Please keep the discussion on the mailing list rather than commenting on the wiki (wiki discussions get unwieldy fast).
Motivation
Hive connector has reached “production-ready” in Flink-1.10.0, and more users are trying to use Flink to access their Hive warehouses. While we have covered most commonly-used features in Hive, there’re still some pain points in the migration, some of which include:
- Lack of DDL support
- Syntax difference between FlinkSQL and HiveQL
In addition, although we provide a Hive dialect, this dialect actually only serves as a switch to enable creating partitioned tables. Using Hive dialect doesn’t mean users can write in Hive syntax, which can be counterintuitive.
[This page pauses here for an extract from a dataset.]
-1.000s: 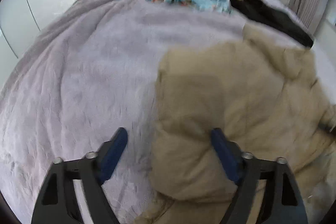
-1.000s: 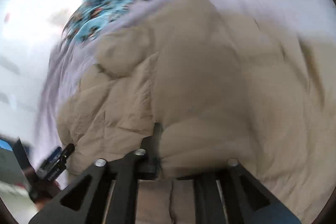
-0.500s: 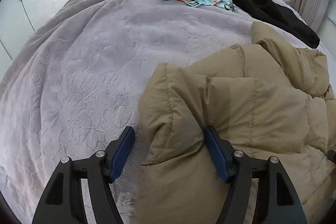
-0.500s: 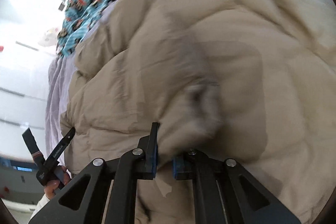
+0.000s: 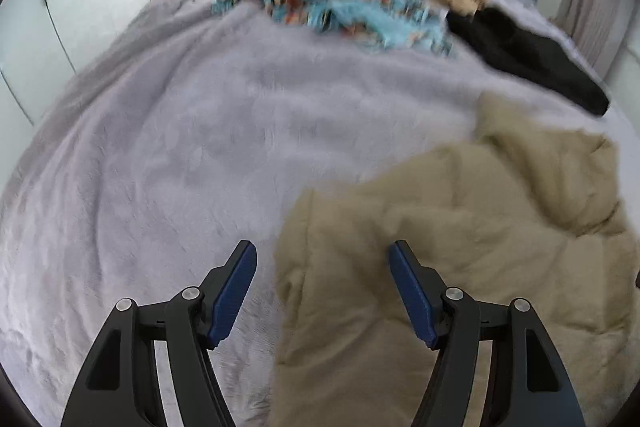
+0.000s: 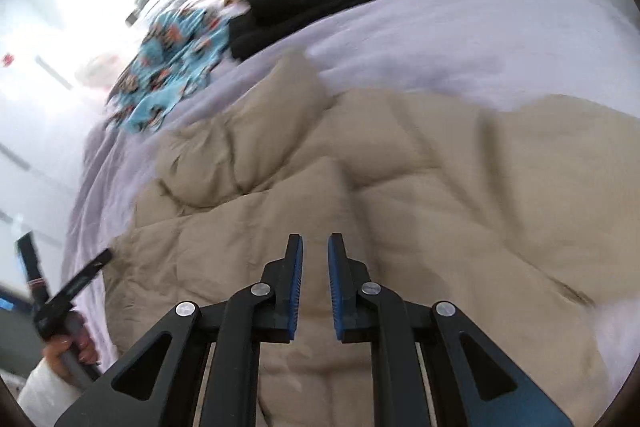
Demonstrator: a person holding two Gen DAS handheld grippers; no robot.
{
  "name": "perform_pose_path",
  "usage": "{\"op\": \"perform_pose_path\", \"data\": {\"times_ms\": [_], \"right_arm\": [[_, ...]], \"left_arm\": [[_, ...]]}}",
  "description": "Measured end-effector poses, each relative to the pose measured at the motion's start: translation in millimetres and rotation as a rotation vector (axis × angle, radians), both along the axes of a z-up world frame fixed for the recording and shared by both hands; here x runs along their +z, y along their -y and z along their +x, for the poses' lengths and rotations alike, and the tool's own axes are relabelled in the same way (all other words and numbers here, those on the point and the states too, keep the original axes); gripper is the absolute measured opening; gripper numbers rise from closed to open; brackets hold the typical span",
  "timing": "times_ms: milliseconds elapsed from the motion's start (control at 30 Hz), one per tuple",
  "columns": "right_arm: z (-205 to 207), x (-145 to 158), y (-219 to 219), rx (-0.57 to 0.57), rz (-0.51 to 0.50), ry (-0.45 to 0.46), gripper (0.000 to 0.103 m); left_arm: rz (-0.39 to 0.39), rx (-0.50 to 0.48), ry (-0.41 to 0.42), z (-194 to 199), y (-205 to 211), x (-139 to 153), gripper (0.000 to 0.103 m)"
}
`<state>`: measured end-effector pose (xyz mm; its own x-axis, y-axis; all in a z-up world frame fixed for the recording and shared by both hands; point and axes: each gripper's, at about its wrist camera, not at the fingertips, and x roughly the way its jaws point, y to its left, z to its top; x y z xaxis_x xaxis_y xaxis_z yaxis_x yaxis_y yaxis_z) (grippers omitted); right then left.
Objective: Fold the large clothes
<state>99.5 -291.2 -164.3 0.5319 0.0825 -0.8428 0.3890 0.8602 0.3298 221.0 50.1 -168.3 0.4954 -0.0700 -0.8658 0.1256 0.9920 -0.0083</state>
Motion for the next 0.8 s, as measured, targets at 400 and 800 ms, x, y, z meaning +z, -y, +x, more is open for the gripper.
{"op": "perform_pose_path", "data": {"times_ms": [400, 800], "right_arm": [[-24, -20, 34, -0.090, 0.023, -0.073, 0.011], [-133, -10, 90, -0.321, 0.267, -0.048, 0.049]], "left_arm": [[0.038, -0.006, 0.003, -16, 7, 14, 0.071], [0.011, -0.210, -0.098, -100, 98, 46, 0.071]]}}
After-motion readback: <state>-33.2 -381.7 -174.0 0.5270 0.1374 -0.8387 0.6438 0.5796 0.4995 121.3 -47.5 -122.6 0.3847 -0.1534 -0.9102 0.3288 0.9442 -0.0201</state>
Therefore, we propose to implement DDL and DML for Hive connector, in a HiveQL-compatible way. Users will have the compatibility when they choose to use Hive dialect. DQL is out of the scope of this FLIP and left for the future. With compatible DDL and DML, we believe users can at least migrate some of their scripts without needing to change them.
Proposed Changes
Introduce a New Parser
Since FlinkSQL has already defined some DDLs and DMLs, we won’t change the current parser to support HiveQL otherwise our grammar will become quite complicated. Instead, we’ll generate a separate parser for Hive dialect, and define DDL and DML in this parser following HiveQL syntax. This parser can be generated in the flink-sql-parser
module alongside the current FlinkSqlParserImpl
. If for some reason that doesn’t work, we can also create a new Maven module for it.
DDL Support
Once we have the parser in place, we can implement Hive syntax in the grammar template file. To accommodate Hive-specific features in the DDL, we need to extend the current DDL SqlNode. For example, Hive allows specifying location when creating a database. We’ll extend SqlCreateDatabase
to handle the location. Before calling Catalog APIs, all the extra information will be encoded in the properties of the Catalog object, i.e. CatalogDatabaseImpl
in this example. HiveCatalog
will need to know these properties and create Hive objects accordingly. Following is the example code extending SqlCreateDatabase
.
public class SqlCreateHiveDatabase extends SqlCreateDatabase { public static final String DATABASE_LOCATION_URI = "database.location_uri"; public SqlCreateHiveDatabase(SqlParserPos pos, SqlIdentifier databaseName, SqlNodeList propertyList, SqlCharStringLiteral comment, SqlCharStringLiteral location, boolean ifNotExists) { super(pos, databaseName, propertyList, comment, ifNotExists); if (location != null) { propertyList.add(new SqlTableOption( SqlLiteral.createCharString(DATABASE_LOCATION_URI, location.getParserPosition()), location, location.getParserPosition())); } } }
In HiveCatalog::createDatabase
, HiveCatalog
will extract the location string from database properties and use it to create the Hive database object.
DML Support
Since we don’t support Hive’s ACID tables, we’ll just focus on INSERT statements here. The syntax difference regarding INSERT statement is that Hive requires users to specify all partition column names, even if a partition column is not assigned a static value, while in FlinkSQL such partition columns can be omitted. We’ll change to use Hive’s syntax in the new parser.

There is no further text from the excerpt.